13 de outubro de 2010

CARTA
.

AN,
Vulgo Sr. 43,
Três pensamentos sublimes povoaram-me esta manhã gritando assim:

1. A saudadinha será controlada, ou melhor, confiscada.
Colocada numa caixa de papelão (que sujam as pontas dos dedos),
depois na estante da lavanderia.
Lá será esquecida, irremediavelmente.

2. Ele não deve desviar-se por ela, mas dela.
Pretensiosamente.

3. Ela achou gostoso encontrá-lo de madrugada.
Foi suficientemente imoral para seus padrões.
E de verdade, tem achado bom quebrar as regras de conduta.
(é uma fase de perdas & ganhos – meio à Lya Luft, já leu?)
Agora encontra-se de ressaca, do vinho de antes, d água e dele.
Questionando sua realidade exposta absurda e necessária.
Este papel normalmente é dela,
que sofre de um mal intenso de sinceridade. Roubou-a!
Precisava? Rs.
Sei que sim, ficamos assim então, “bebezão”...
Ainda bem que já tem alguém cuidando de ti e
que com este alguém há uma troca.
As falhas são todas iguais, para sempre.
Não acho indiferente.
É só uma fase de encantamento, que vai passar.
Você já deve saber disso, afinal, já tem 43...

Bj
H:R
- que se diverte enquanto você trabalha ou ainda
se diverte, mas não com ela.
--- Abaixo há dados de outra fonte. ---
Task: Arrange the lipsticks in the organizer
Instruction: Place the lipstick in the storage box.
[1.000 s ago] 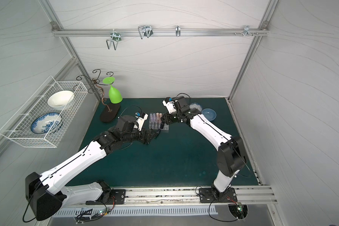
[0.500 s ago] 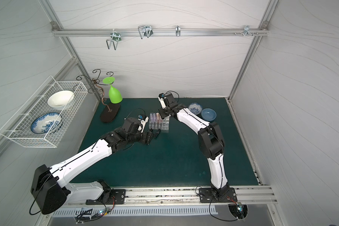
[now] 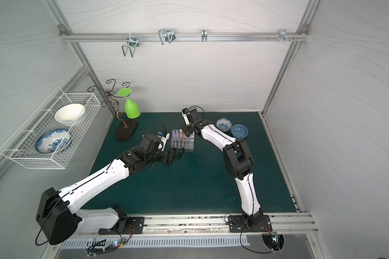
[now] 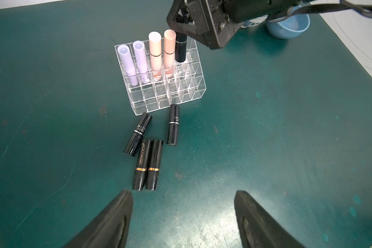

Jamais!
SERIALEBANAL.




Primeira dúvida cruel de um lindo dia nove de sol:

Dá para ser experiente e não ser rodada?

Segunda dúvida infiel de um lindo dia de sol anterior ao dia dez:

Vamos brincar de roda-roda-roda?

Terceira dúvida infeliz de um dia agora nublado posterior ao fatídico oito:

Deveríamos permanecer vestidos?

Ela só dorme.
Ela não sonha.
Mantém tudo sob controle.
Domina.
Domínio.
Acha.
Até ser desmascarada num café da manhã.
Foi tarde.
Logo depois das dez.

Queria sentir o infinito na ponta dos pés.
Borbulhas e fervuras de mim.

Procuro uma caneta ou um lápis,
mas eles nunca estão por perto
quando minhas idéias vêm à tona,
numa euforia de criança em frente à roda gigante.
Padeço com todas elas dentro de mim.
Uma atrás da outra, em fila indiana.
Ansiosas e ociosas, todas em banho-maria.
Cozinhando a mim mesma.

Se eu tivesse uma caixa de lápis de cor,
sairia desenhando por aí.
Rabiscando muros brancos por pura sorte.
Escrevendo entre as passarelas, os transeuntes, os carros.
Dentre toda sujeira, poemas, poeira e lágrimas.

Ele diz que eu gosto dessa minha melancolia.
Mal sabe que não sem nem viver de outro jeito.
Mau jeito, bem feito pra mim.
Mereci.
Bobeei.
Quase larguei.
Cai.
E guardei tudo aqui por dentro.
Também em fila indiana,
assim como as boas idéias.
Em banho-maria, cozinhando-me.

Fazendo fumaça.
Fazendo graça.
E tudo de graça.

Porque não posso controlar meu pensar.